Please find every line of the listing below where "poses" occurs and copy it.

--- --- ---

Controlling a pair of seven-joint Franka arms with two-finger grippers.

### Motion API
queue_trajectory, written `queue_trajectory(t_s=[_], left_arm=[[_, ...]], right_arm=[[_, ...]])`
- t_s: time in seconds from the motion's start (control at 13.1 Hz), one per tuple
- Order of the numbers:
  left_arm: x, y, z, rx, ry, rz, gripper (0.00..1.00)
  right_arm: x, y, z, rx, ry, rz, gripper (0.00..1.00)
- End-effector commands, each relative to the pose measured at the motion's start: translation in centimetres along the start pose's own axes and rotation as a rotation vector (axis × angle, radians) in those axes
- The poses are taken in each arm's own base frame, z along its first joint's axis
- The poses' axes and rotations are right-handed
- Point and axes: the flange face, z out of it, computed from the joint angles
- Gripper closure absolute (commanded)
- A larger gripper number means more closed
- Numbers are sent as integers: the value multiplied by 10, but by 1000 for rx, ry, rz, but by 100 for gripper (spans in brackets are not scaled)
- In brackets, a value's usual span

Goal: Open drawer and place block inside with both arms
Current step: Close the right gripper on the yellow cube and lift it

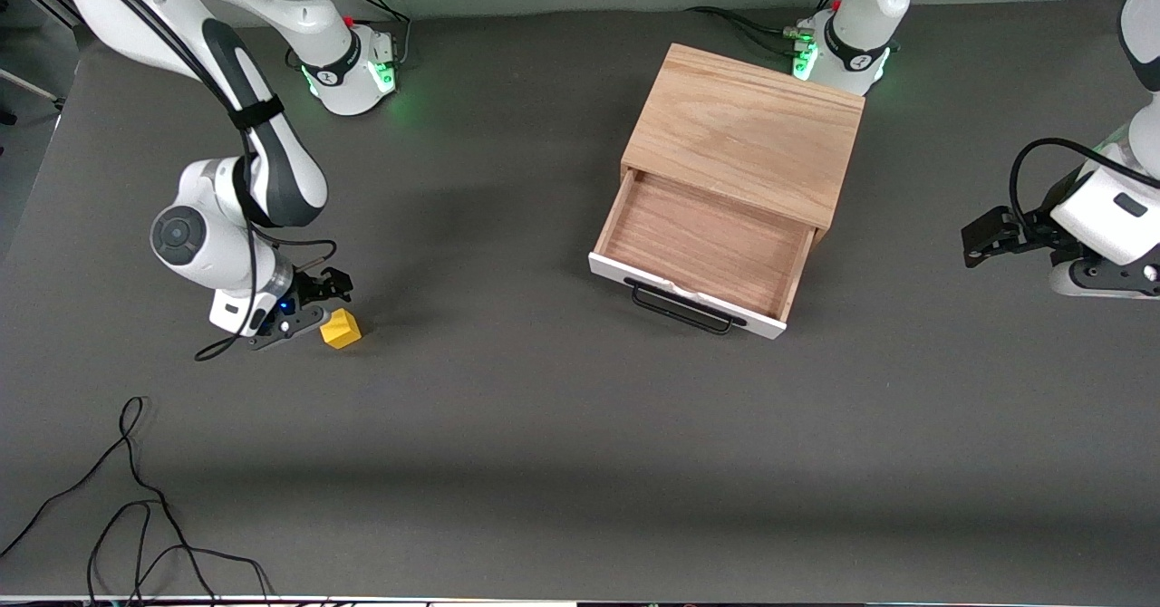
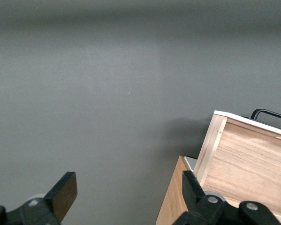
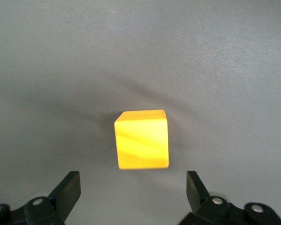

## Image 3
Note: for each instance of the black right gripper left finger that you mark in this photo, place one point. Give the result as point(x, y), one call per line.
point(65, 194)

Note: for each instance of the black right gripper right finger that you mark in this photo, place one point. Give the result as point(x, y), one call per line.
point(201, 199)

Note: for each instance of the yellow cube block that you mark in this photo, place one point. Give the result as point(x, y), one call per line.
point(141, 140)

--- --- ---

# The answer
- The poses are taken in each arm's own base frame, z along its first joint's axis
- The poses' axes and rotations are right-handed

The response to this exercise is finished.